For process instances our main use case is to retrieve a list of active process instances sorted by creation time.
For this we could theoretically use the history, but the history space is much larger and there is no index on start_time there.
Further the history is not guaranteed to be present (if people choose to omit it from being created in the first case)
We can work around it, but we do have certain process definitions where we intentionally do not create history.
Everything is more complicated with external tasks.
"act_hi_ext_task_log_pkey" PRIMARY KEY, btree (id_)
"act_hi_ext_task_log_proc_def_key" btree (proc_def_key_)
"act_hi_ext_task_log_procdef" btree (proc_def_id_)
"act_hi_ext_task_log_procinst" btree (proc_inst_id_)

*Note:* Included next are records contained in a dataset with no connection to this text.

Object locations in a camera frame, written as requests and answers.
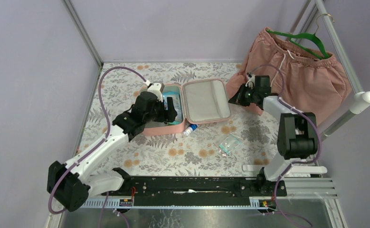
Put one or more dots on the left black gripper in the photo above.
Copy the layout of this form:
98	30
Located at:
163	111

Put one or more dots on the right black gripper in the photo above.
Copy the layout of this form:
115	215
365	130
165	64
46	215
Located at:
237	99

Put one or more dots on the blue white pouch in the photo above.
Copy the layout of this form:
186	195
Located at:
176	104

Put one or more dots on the pink medicine kit case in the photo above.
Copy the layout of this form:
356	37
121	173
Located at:
201	102

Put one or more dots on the white bottle blue label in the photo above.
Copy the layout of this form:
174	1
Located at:
191	128

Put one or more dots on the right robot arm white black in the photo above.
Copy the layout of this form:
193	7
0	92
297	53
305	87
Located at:
296	139

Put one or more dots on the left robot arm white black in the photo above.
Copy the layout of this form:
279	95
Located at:
71	183

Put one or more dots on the clear teal zip bag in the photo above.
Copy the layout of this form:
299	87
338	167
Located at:
227	144

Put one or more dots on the pink shorts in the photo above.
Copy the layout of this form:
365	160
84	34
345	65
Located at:
302	79

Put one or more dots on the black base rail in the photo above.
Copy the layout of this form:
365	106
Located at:
196	191

"act_hi_ext_task_log_rm_time" btree (removal_time_)
"act_hi_ext_task_log_root_pi" btree (root_proc_inst_id_)
"act_hi_ext_task_log_tenant_id" btree (tenant_id_)
"act_idx_hi_exttasklog_errordet" btree (error_details_id_)

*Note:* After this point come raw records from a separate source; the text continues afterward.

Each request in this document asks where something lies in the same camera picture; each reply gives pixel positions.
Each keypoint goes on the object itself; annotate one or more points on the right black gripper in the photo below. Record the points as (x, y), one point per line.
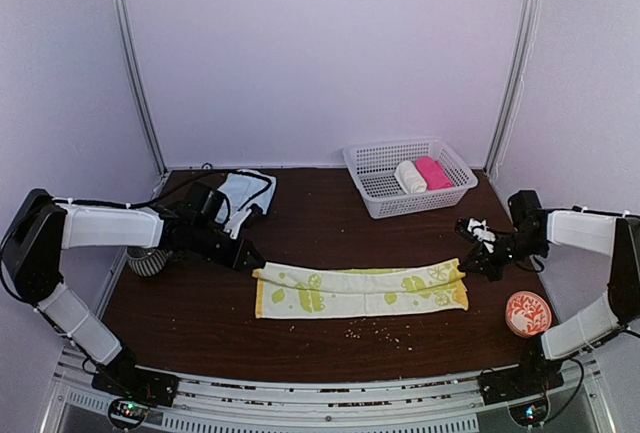
(486, 264)

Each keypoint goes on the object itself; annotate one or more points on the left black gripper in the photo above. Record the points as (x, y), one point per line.
(237, 257)

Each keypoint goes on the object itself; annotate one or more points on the green patterned towel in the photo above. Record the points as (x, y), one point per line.
(289, 292)

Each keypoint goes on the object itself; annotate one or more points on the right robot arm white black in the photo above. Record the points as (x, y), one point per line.
(535, 230)

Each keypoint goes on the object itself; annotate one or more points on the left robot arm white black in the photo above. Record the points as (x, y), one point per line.
(46, 228)

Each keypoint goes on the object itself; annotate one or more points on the light blue towel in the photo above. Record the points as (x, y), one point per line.
(242, 189)

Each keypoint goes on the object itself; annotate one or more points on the red patterned bowl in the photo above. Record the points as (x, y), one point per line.
(527, 314)

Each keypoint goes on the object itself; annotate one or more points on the rolled pink towel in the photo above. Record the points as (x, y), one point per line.
(433, 174)

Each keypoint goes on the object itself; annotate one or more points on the striped ceramic mug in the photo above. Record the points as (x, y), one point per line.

We can't efficiently retrieve a single task, becuase there is no index on the task id.
We can't get a list of active tasks with creation date because they are stored in different log entries. We would have to get all start and end events and manually find out if a task has a start log entry but no end log entry.
Having the timestamps on the active instances (the ones we need to operate on) would make life much easier for us (let us actually implement features...)
For external tasks I have a hacky workaround. I get the lock time by requesting the "lockExpirationTime" and than substract the lock time from the external task client. A lock time or create time without workaround would be awesome.